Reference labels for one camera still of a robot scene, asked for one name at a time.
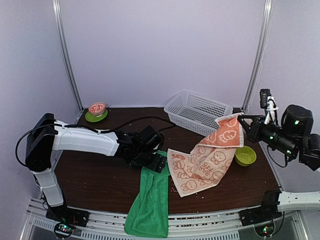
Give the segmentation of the orange rabbit pattern towel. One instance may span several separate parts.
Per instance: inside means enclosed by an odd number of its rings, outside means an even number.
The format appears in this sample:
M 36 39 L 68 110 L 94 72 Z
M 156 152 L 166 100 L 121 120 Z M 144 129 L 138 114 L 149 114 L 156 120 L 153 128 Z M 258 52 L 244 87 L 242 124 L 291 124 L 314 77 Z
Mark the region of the orange rabbit pattern towel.
M 197 143 L 190 153 L 168 149 L 170 175 L 180 197 L 217 186 L 227 173 L 236 149 L 244 146 L 243 113 L 217 118 L 219 128 Z

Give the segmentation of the green microfiber towel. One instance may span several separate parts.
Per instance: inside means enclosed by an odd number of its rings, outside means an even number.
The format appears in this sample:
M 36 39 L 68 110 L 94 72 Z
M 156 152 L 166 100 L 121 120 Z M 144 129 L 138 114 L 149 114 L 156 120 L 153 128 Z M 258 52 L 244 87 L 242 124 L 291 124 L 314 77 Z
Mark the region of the green microfiber towel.
M 167 165 L 160 173 L 146 167 L 141 169 L 139 193 L 124 224 L 126 234 L 145 238 L 168 236 L 170 175 Z

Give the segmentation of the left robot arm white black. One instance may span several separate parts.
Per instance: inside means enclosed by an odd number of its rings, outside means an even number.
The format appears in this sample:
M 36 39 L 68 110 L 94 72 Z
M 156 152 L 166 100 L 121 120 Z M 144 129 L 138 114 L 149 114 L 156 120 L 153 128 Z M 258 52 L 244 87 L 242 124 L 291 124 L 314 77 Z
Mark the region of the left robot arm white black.
M 145 167 L 161 173 L 167 164 L 158 154 L 165 138 L 150 125 L 140 132 L 125 132 L 121 126 L 101 130 L 81 124 L 66 124 L 46 113 L 33 129 L 22 135 L 26 140 L 24 161 L 42 190 L 48 211 L 61 222 L 73 216 L 51 165 L 52 151 L 77 151 L 120 158 L 129 166 Z

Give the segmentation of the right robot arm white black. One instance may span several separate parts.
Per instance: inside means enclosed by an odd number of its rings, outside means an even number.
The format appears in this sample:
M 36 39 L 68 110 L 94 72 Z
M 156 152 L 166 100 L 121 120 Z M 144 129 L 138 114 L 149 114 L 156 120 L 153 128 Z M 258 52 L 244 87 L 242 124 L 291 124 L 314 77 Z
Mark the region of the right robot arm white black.
M 320 170 L 320 136 L 312 133 L 314 123 L 310 110 L 291 104 L 278 121 L 277 107 L 266 106 L 266 115 L 240 115 L 237 120 L 243 127 L 247 139 L 252 143 L 264 142 L 268 151 L 279 151 L 284 155 L 285 164 L 298 159 L 299 163 L 312 171 Z M 320 208 L 320 193 L 286 192 L 268 190 L 261 205 L 240 211 L 244 225 L 269 221 L 287 211 L 313 210 Z

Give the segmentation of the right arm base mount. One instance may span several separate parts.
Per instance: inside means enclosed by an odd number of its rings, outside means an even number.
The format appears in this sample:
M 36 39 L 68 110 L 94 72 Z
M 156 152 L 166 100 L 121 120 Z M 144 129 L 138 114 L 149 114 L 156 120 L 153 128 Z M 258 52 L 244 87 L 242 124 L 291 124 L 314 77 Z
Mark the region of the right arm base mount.
M 243 227 L 253 225 L 255 233 L 263 238 L 272 238 L 282 228 L 285 213 L 262 206 L 241 210 L 239 218 Z

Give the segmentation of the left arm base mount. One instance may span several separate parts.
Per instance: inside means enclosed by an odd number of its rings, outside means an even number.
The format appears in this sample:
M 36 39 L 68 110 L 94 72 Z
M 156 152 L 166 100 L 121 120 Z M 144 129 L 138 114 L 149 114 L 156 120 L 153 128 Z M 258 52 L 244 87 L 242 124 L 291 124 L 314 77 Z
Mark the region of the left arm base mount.
M 66 216 L 58 217 L 51 210 L 47 210 L 45 217 L 57 222 L 53 227 L 53 233 L 58 239 L 65 240 L 77 227 L 87 226 L 89 215 L 88 211 L 69 208 Z
════════
Work item: Transcribe the lines above between the line holding "Mark the region of the right robot" and the line holding "Give the segmentation of the right arm", inclusive, exactly as they stand and with nothing added.

Output of the exercise:
Mark the region of the right robot arm white black.
M 320 170 L 320 136 L 312 133 L 314 123 L 310 110 L 291 104 L 278 121 L 277 107 L 266 106 L 266 115 L 240 115 L 237 120 L 243 127 L 247 139 L 252 143 L 264 142 L 268 151 L 279 151 L 284 155 L 285 164 L 298 159 L 299 163 L 312 171 Z M 320 208 L 320 193 L 286 192 L 268 190 L 261 205 L 240 211 L 244 225 L 269 221 L 287 211 L 313 210 Z

Give the segmentation of the right arm base mount. One instance may span several separate parts.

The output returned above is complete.